■ Directions for this task:
Scan the material that follows. Copy every line containing the word "handed".
□ □ □ □ □ □ □
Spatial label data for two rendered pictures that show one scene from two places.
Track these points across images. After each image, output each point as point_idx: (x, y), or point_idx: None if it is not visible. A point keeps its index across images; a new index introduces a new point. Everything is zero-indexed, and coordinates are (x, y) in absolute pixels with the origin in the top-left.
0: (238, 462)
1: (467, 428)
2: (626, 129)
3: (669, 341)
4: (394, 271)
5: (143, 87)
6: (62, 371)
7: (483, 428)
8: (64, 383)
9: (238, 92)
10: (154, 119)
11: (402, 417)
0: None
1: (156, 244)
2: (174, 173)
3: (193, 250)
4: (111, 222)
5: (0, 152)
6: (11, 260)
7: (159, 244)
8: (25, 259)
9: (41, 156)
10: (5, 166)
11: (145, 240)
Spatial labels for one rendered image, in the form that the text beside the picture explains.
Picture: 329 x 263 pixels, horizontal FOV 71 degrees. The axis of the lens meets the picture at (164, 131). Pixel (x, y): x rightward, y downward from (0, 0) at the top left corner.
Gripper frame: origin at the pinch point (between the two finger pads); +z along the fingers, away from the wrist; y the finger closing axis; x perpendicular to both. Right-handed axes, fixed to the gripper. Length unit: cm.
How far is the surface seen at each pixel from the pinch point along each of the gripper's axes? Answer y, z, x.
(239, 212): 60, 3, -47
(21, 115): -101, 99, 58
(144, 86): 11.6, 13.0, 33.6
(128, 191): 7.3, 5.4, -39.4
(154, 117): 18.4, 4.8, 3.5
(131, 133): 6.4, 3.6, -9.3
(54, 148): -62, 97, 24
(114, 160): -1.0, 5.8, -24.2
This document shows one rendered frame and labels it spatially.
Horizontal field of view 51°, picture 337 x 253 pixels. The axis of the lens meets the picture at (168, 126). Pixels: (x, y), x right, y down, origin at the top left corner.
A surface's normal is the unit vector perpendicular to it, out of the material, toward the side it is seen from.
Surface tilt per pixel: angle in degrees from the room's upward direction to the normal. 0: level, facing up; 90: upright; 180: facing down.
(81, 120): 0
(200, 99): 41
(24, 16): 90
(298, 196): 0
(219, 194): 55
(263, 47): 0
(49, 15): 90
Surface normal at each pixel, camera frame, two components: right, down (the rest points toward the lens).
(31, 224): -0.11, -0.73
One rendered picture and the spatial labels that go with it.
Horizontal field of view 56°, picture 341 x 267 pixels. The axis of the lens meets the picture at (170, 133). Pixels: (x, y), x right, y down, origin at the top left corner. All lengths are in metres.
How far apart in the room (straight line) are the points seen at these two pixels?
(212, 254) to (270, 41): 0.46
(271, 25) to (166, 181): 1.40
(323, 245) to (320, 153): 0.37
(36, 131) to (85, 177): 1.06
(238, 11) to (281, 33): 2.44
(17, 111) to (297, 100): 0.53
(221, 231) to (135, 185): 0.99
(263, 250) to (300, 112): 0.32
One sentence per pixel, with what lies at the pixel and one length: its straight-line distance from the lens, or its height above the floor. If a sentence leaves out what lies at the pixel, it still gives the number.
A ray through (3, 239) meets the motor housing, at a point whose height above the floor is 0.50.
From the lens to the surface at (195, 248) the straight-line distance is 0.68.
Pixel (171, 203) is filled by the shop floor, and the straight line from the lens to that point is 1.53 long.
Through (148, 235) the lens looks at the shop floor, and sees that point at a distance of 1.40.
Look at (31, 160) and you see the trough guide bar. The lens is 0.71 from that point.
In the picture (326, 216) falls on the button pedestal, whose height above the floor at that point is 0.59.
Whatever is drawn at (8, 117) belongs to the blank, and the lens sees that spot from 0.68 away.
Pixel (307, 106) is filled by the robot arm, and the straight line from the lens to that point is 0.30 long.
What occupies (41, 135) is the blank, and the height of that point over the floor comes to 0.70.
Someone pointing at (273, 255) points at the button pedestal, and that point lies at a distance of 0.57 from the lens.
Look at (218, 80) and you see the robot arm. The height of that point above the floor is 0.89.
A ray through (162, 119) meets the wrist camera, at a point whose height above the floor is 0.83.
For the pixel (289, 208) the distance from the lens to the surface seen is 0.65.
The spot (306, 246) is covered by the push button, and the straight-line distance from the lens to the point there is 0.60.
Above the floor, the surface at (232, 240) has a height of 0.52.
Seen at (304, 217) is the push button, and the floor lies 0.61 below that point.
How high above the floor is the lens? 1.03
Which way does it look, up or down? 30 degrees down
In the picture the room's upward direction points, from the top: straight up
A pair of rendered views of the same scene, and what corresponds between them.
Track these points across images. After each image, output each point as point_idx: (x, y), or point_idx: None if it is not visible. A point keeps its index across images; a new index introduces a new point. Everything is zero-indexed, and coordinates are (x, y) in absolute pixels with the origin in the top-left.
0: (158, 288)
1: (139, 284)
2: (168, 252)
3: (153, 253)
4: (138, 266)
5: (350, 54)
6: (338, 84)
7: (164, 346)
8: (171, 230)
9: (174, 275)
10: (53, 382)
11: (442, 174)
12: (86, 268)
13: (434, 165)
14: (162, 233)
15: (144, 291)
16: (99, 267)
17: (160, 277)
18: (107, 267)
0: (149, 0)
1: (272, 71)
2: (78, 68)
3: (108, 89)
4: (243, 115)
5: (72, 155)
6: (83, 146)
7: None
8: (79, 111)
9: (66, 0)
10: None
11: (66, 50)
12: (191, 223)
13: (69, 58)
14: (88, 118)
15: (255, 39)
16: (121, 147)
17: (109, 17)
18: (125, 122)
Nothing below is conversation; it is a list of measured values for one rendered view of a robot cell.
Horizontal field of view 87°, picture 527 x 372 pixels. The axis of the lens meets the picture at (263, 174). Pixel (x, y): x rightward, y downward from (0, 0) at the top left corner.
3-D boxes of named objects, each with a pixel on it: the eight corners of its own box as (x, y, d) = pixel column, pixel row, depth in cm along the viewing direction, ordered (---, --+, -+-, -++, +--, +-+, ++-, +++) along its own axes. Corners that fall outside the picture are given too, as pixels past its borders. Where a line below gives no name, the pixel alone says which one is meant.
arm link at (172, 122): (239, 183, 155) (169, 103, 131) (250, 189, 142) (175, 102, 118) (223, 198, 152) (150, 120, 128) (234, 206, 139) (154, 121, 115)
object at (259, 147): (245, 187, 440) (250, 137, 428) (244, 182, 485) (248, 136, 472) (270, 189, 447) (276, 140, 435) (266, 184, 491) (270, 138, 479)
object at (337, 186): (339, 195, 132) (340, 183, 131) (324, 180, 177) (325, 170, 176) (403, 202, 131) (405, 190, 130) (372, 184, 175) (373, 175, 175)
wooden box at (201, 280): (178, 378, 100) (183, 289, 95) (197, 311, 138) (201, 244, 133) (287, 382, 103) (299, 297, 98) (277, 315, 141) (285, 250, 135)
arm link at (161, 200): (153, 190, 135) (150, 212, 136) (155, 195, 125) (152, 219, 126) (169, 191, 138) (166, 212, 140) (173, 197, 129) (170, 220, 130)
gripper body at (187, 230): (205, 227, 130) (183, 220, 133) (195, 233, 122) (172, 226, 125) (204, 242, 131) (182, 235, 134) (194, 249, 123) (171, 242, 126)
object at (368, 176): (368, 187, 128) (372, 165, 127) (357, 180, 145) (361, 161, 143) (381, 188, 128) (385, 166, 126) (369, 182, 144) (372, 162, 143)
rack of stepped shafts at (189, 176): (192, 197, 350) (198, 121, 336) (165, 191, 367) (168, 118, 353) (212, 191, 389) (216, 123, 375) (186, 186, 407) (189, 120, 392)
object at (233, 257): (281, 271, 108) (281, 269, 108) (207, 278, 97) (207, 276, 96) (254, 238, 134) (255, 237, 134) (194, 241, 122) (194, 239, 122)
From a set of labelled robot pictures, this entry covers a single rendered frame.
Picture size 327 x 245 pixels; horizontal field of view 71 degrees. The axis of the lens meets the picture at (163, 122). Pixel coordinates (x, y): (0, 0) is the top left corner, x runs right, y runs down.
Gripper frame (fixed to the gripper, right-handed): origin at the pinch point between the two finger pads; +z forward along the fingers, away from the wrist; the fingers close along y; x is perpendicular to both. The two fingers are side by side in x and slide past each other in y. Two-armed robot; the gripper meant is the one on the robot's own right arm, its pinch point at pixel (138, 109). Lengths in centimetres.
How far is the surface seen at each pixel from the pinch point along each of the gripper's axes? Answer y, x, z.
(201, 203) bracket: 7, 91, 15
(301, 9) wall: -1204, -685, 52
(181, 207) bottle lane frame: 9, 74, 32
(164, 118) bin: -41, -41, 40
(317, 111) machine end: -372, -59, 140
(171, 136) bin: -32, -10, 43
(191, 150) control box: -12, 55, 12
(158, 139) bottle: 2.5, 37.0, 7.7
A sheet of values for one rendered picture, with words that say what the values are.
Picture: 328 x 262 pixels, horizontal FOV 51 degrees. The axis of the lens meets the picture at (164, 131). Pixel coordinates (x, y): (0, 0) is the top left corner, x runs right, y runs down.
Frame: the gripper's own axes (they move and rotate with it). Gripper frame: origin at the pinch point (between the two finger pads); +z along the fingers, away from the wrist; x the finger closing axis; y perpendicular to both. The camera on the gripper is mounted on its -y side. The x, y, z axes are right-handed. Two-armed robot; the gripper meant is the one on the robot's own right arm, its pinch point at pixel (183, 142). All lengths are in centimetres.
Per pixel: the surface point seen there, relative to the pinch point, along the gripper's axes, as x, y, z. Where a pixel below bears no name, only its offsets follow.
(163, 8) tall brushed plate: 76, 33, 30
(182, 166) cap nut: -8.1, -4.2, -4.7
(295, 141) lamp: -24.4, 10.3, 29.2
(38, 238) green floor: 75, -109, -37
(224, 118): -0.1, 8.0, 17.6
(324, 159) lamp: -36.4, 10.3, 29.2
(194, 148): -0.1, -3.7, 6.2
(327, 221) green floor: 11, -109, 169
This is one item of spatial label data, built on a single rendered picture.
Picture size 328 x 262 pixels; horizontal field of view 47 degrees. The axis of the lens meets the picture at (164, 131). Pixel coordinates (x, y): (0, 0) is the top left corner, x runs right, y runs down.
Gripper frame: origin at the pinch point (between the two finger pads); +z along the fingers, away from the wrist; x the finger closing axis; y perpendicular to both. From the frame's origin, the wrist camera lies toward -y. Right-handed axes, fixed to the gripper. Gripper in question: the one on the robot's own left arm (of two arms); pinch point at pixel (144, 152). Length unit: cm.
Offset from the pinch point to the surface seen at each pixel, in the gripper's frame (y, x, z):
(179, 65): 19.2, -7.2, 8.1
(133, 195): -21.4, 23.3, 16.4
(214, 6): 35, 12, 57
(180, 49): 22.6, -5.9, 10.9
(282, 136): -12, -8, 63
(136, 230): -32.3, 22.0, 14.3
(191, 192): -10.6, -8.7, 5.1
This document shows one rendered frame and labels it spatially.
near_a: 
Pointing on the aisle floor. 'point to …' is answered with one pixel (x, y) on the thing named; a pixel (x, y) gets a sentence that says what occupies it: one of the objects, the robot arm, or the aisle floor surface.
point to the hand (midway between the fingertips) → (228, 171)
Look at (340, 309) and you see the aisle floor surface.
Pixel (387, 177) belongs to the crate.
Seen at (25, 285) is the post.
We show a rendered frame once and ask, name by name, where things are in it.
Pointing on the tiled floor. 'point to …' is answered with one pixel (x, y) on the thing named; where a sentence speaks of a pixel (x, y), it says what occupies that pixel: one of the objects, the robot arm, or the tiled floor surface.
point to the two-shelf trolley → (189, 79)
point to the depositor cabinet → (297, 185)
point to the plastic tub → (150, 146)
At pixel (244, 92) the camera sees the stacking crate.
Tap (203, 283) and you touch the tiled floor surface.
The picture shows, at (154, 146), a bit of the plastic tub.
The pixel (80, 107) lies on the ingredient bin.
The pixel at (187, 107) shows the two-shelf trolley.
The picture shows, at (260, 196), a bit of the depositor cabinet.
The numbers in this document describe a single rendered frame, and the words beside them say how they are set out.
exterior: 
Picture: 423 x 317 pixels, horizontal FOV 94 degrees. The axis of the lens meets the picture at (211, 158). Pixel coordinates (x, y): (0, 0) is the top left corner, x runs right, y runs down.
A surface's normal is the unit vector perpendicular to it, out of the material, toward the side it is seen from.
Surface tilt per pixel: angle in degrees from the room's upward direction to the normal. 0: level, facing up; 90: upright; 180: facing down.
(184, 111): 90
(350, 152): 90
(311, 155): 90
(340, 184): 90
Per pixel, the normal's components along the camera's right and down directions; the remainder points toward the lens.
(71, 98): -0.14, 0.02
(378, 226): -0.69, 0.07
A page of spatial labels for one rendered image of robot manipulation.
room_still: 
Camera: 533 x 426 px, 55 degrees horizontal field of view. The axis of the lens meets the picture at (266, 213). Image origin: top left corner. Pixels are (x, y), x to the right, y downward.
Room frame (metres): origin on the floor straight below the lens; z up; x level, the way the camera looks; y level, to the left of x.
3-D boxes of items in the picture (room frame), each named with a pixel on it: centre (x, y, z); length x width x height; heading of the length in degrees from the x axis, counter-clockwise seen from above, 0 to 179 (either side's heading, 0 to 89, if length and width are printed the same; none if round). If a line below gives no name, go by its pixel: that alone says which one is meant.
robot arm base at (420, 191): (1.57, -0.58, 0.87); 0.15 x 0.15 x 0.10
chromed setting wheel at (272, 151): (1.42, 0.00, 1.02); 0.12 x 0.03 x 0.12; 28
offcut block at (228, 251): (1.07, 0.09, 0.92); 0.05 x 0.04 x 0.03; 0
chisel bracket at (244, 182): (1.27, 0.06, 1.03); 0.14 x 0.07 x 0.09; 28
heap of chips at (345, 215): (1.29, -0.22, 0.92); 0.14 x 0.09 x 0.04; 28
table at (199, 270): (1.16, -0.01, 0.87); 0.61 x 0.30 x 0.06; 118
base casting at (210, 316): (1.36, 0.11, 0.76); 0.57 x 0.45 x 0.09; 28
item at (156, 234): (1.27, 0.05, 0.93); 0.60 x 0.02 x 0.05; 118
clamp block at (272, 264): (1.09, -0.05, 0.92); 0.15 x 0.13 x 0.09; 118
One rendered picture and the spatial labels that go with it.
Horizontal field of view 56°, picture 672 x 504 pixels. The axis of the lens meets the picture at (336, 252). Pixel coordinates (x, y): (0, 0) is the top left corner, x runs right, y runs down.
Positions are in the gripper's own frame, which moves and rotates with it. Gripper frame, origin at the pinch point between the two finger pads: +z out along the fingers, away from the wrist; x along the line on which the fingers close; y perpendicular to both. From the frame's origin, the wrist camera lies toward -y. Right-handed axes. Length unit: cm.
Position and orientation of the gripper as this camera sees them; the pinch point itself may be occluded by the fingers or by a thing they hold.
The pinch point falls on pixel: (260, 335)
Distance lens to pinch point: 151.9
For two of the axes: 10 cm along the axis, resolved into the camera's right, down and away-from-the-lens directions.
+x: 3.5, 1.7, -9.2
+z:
□ □ □ □ □ □ □
■ The answer:
Gripper frame: origin at the pinch point (between the two finger pads); +z along the fingers, away from the wrist; y the finger closing axis; x perpendicular to both. Right-handed axes, fixed to the gripper. Length unit: cm.
Gripper frame (fixed to the gripper, right-handed): origin at the pinch point between the two finger pads; +z forward along the fingers, away from the wrist; the fingers close along y; x is perpendicular to both. The two fingers are side by side in x and slide past each other in y. Two-armed robot; the gripper meant is the one on the robot's own right arm, its pinch point at pixel (138, 109). Lengths in centimetres.
Frame: the gripper's own axes (they move and rotate with it). Gripper frame: origin at the pinch point (between the two finger pads); +z along the fingers, away from the wrist; x the finger closing axis; y perpendicular to both. The camera on the gripper is mounted on its -y side. The x, y, z axes are right-handed. Two-armed robot; the gripper meant is the one on the robot's own right arm, its pinch point at pixel (183, 142). All lengths are in centimetres.
Gripper frame: origin at the pinch point (between the two finger pads); +z along the fingers, away from the wrist; x the finger closing axis; y perpendicular to both. From the frame's origin, the wrist camera lies toward -y. Right-handed axes, fixed to the gripper. Gripper in question: the one on the robot's own left arm (of two arms); pinch point at pixel (144, 152). Length unit: cm.
Positions are in the gripper's own frame, which moves and rotates with it. Gripper frame, origin at the pinch point between the two finger pads: +z out along the fingers, away from the wrist; x along the line on which the fingers close; y perpendicular to both. From the frame's origin, the wrist camera lies toward -y. Right-handed axes. Length unit: cm.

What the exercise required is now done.